Texto del Evangelio (Mc 7,31-37): En aquel
tiempo, Jesús se marchó de la región de Tiro y vino de nuevo, por Sidón, al mar
de Galilea, atravesando la Decápolis. Le presentan un sordo que, además, hablaba
con dificultad, y le ruegan que imponga la mano sobre él. Él, apartándole de la
gente, a solas, le metió sus dedos en los oídos y con su saliva le tocó la
lengua. Y, levantando los ojos al cielo, dio un gemido, y le dijo: «Effatá»,
que quiere decir: “¡Ábrete!”. Se abrieron sus oídos y, al instante, se soltó la
atadura de su lengua y hablaba correctamente. Jesús les mandó que a nadie se lo
contaran. Pero cuanto más se lo prohibía, tanto más ellos lo publicaban. Y se
maravillaban sobremanera y decían: «Todo lo ha hecho bien; hace oír a los
sordos y hablar a los mudos».
«Le
presentan un sordo que, además, hablaba con dificultad, y le ruegan que imponga
la mano sobre él»
Comentario: Pbro. Fernando
MIGUENS Dedyn (Buenos Aires, Argentina)
Hoy, la liturgia nos
lleva a la contemplación de la curación de un hombre «sordo que, además,
hablaba con dificultad» (Mc 7,32).
Como en muchas otras ocasiones (el ciego
de Betsaida, el ciego de Jerusalén, etc.), el Señor acompaña el milagro con
una serie de gestos externos. Los Padres de la Iglesia ven resaltada en este
hecho la participación mediadora de la Humanidad de Cristo en sus milagros. Una
mediación que se realiza en una doble dirección: por un lado, el ‘abajamiento’
y la cercanía del Verbo encarnado hacia nosotros (el toque de sus dedos, la profundidad de su mirada, su voz dulce y
próxima); por otro lado, el intento de despertar en el hombre la confianza,
la fe y la conversión del corazón.
En efecto, las
curaciones de los enfermos que Jesús realiza van mucho más allá que el mero
paliar el dolor o devolver la salud.
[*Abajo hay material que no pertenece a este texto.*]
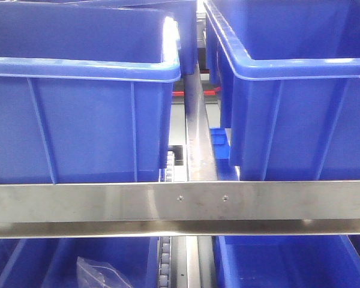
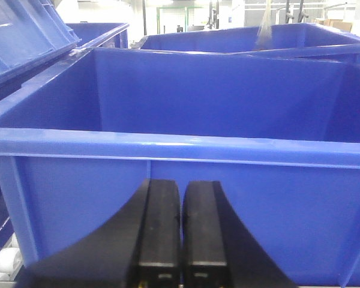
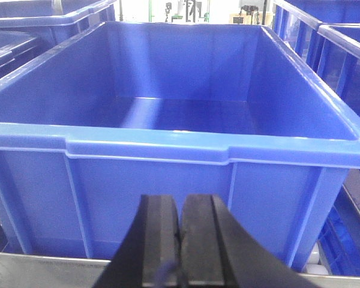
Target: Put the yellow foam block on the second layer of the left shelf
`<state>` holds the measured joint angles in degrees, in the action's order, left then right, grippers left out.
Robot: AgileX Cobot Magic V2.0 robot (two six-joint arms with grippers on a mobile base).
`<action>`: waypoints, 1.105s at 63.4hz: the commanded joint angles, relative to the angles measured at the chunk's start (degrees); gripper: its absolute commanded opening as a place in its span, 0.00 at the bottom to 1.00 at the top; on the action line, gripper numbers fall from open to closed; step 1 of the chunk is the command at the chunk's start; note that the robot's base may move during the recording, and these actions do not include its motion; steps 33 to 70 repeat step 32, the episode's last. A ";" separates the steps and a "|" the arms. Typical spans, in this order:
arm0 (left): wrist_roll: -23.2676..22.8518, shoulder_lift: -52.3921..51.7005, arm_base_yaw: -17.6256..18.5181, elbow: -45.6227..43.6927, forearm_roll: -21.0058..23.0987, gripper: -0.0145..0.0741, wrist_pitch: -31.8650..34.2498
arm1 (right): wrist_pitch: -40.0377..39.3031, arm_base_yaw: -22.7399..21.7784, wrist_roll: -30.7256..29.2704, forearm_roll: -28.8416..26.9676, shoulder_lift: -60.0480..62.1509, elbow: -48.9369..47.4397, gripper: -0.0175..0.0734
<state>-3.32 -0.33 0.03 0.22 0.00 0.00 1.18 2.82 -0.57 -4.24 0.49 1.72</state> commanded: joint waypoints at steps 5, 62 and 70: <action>-0.19 -1.01 0.22 1.53 0.32 0.30 4.62 | -5.26 -0.32 -0.22 0.51 1.16 -1.21 0.25; -0.19 -1.01 0.22 1.53 0.32 0.30 4.62 | -5.26 -0.32 -0.22 0.51 1.16 -1.21 0.25; -0.19 -1.01 0.22 1.53 0.32 0.30 4.62 | -5.26 -0.32 -0.22 0.51 1.16 -1.21 0.25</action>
Se dirigen a conseguir en los que Él ama
la ruptura con la ceguera, la sordera o la inmovilidad anquilosada del
espíritu. Y, en último término, una verdadera comunión de fe y de amor.
Al mismo tiempo
vemos cómo la reacción agradecida de los receptores del don divino es la de
proclamar la misericordia de Dios: «Cuanto más se lo prohibía, tanto más ellos
lo publicaban» (Mc 7,36). Dan
testimonio del don divino, experimentan con hondura su misericordia y se llenan
de una profunda y genuina gratitud.
También para todos
nosotros es de una importancia decisiva el sabernos y sentirnos amados por
Dios, la certeza de ser objeto de su misericordia infinita. Éste es el gran
motor de la generosidad y el amor que Él nos pide. Muchos son los caminos por
los que este descubrimiento ha de realizarse en nosotros. A veces será la
experiencia intensa y repentina del milagro y, más frecuentemente, el paulatino
descubrimiento de que toda nuestra vida es un milagro de amor. En todo caso, es
preciso que se den las condiciones de la conciencia de nuestra indigencia, una
verdadera humildad y la capacidad de escuchar reflexivamente la voz de Dios.